* _TASK STATEMENT_
Up to and including the line that contains "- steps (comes", write out each line of the material from its first line, exactly.

----

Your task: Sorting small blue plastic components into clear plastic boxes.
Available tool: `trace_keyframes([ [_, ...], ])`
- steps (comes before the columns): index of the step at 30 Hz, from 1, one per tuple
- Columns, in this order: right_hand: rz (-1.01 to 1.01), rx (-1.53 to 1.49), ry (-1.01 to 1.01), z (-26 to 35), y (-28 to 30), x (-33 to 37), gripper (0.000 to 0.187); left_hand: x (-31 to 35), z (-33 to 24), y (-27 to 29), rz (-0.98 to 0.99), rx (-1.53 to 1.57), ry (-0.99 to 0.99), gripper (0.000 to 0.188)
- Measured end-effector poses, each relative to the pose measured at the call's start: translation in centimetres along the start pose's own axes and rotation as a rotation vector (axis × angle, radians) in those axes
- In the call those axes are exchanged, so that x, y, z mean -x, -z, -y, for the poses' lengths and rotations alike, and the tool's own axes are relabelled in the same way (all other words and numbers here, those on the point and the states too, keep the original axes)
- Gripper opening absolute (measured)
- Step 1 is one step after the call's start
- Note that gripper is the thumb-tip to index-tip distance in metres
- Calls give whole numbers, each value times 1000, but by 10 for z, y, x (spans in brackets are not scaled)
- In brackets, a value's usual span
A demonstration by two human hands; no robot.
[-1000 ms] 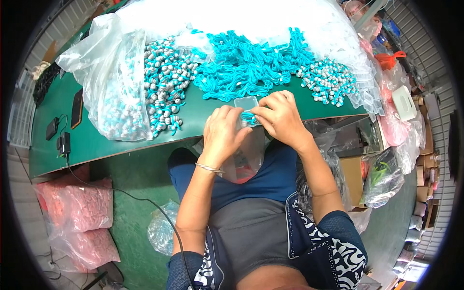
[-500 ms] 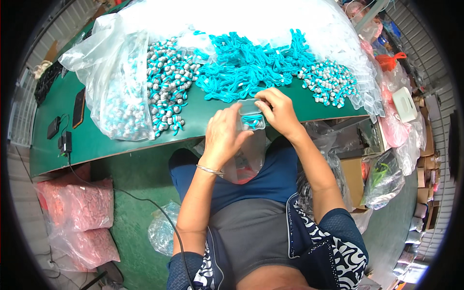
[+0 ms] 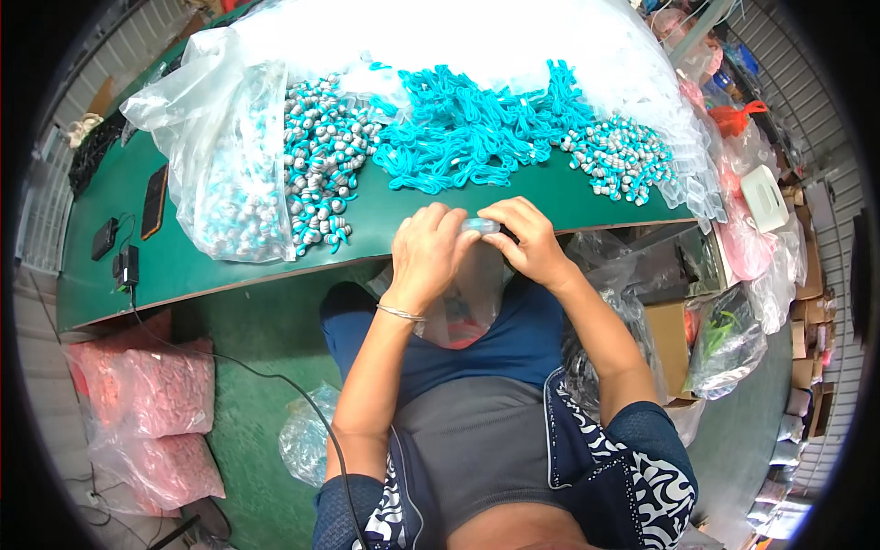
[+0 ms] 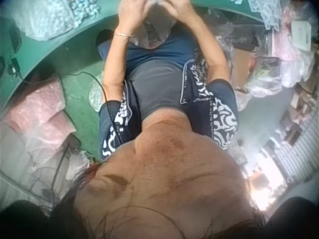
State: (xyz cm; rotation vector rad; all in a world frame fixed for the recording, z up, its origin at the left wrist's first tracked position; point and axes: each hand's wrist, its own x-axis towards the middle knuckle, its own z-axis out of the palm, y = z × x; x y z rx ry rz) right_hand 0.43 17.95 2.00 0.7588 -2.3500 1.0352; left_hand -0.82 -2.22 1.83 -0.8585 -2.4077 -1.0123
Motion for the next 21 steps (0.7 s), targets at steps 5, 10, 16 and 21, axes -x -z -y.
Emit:
trace_keyframes([
  [5,65,-129,-164,16,-3,4,24,6,6,5,-24,117,-49,17],
  [10,325,-254,-148,9,16,-15,19,13,1,8,13,13,-53,19],
  [16,-145,145,-67,-31,31,-79,16,32,-23,-8,35,-146,-196,25],
  [21,-315,606,-91,-76,26,-125,24,27,-27,-2,15,-86,-149,25],
])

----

* _SOLUTION TO THE EXERCISE_
Your task: Sorting small blue plastic components into clear plastic boxes.
Available tool: `trace_keyframes([ [_, ...], ])`
- steps (comes before the columns): index of the step at 30 Hz, from 1, one per tuple

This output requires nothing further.